May 5, 2014, Monday, 12:50 GMT | 08:50 EST | 17:20 IST | 19:50 SGT
Contributed by Angel Broking

For 4QFY2014, KEC International (KEC)’s top-line and bottom-line performance were below our expectations. The company reported a flat yoy growth in its top-line to Rs.2,176cr (below our estimate of Rs.2,301cr), primarily due to lower-than-estimated growth in the transmission and distribution business. However, the company's operating margin expanded by 282bp yoy to 7.0% as most of the low-margin legacy orders have already been executed. Consequently, the company posted a profit of Rs.34cr for the quarter compared to a loss of Rs.14cr in 4QFY2013 (but still lower than our estimate on account of higher tax outgo).

Margin pressure expected to ease further in FY2015: Although transmission segment margins continue to be good (between 9.2% to 9.5%), power systems, cables, and relatively new segments of railway and water are currently operating at low/negative margins which is exerting pressure on the company’s operating margin. However, most of the low margin legacy orders have already been executed, while a few of such remaining orders are in final stages and expected to achieve closure in the next 3 to 4 months. Hence, we expect overall margins to improve further in FY2015.

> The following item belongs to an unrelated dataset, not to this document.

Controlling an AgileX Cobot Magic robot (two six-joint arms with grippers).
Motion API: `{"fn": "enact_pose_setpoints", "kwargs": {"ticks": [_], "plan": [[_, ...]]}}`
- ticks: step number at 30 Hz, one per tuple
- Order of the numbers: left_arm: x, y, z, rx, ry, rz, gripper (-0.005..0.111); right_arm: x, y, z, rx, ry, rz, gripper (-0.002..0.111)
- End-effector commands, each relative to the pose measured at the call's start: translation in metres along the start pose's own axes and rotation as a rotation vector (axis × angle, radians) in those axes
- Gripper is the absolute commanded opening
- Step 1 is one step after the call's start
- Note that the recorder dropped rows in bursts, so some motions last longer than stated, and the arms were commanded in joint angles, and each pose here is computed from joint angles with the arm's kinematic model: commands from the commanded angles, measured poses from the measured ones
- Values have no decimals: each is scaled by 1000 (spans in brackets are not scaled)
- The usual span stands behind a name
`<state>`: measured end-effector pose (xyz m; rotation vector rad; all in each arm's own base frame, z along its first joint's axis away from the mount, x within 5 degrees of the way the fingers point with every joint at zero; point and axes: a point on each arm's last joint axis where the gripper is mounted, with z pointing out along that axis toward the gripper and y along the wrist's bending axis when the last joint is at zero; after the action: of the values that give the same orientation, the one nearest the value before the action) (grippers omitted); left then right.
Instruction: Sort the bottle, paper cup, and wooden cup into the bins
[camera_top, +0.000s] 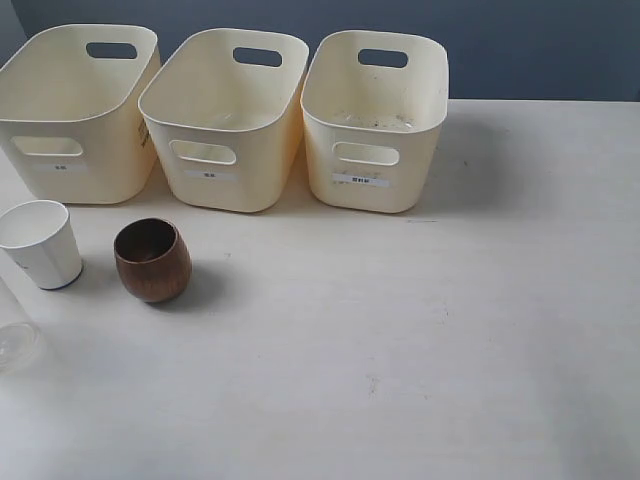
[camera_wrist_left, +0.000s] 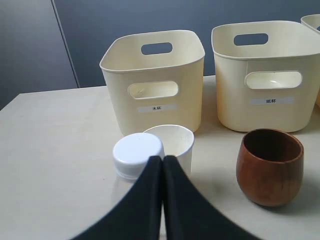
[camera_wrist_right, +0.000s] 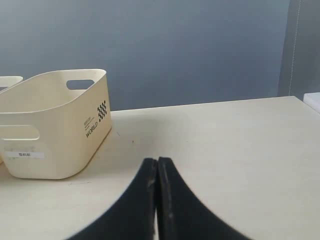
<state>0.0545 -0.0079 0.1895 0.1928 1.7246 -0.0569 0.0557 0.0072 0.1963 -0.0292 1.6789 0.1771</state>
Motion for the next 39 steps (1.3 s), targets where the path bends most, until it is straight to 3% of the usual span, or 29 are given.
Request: {"fn": "enact_pose_setpoints", "kwargs": {"ticks": [1,11,15,17,24,27,32,36,39], "plan": [[-2,0,0,1,-13,0,0,0,0,0,-1,-5,-5,-1],[-2,0,0,1,-13,0,0,-4,1,0,-12,-56,23,-1],[-2,0,0,1,-13,0,0,-23,2,-3,-68,-257,375,-1],[-2,0,0,1,-13,0,0,-27,0,-5,-73,-306,446,-1],[-2,0,0,1,-13,0,0,-34,0,-7,-74,-390,385,-1],[-2,0,0,1,-13,0,0,-40,0,-9,-103,-441,451,-1],[-2,0,0,1,-13,0,0,-80,7,-16,-140,-506,356,-1],[-2,0,0,1,-13,0,0,-122,18,-6,-166,-457,219,-1],[-2,0,0,1,-13,0,0,-146,32,13,-263,-419,116,-1]]}}
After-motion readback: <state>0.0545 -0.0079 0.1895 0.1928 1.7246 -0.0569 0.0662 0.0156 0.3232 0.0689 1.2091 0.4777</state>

Robust order book: The order intake during the quarter grew by 16.3% yoy to Rs.1,982cr, aided by good ordering from international markets which now contribute almost 57.9% to the company’s total order inflow. The strong order accretion over the last few quarters has led to a robust order backlog of Rs.10,200cr (implying an order book coverage of 1.3x its trailing 4 quarter revenues).

Outlook and valuation: KEC has a geographically diversified business model which insulates it from slowdown in any particular region. Further, the company has also ventured in new businesses of railway and water, which have fared well with order inflows and revenues picking up at measurable pace. Considering the attractive valuations (stock trading at 7.6x FY2016E EPS) and improvement in margins, we recommend ACCUMULATE rating on the stock with a target price of Rs.85.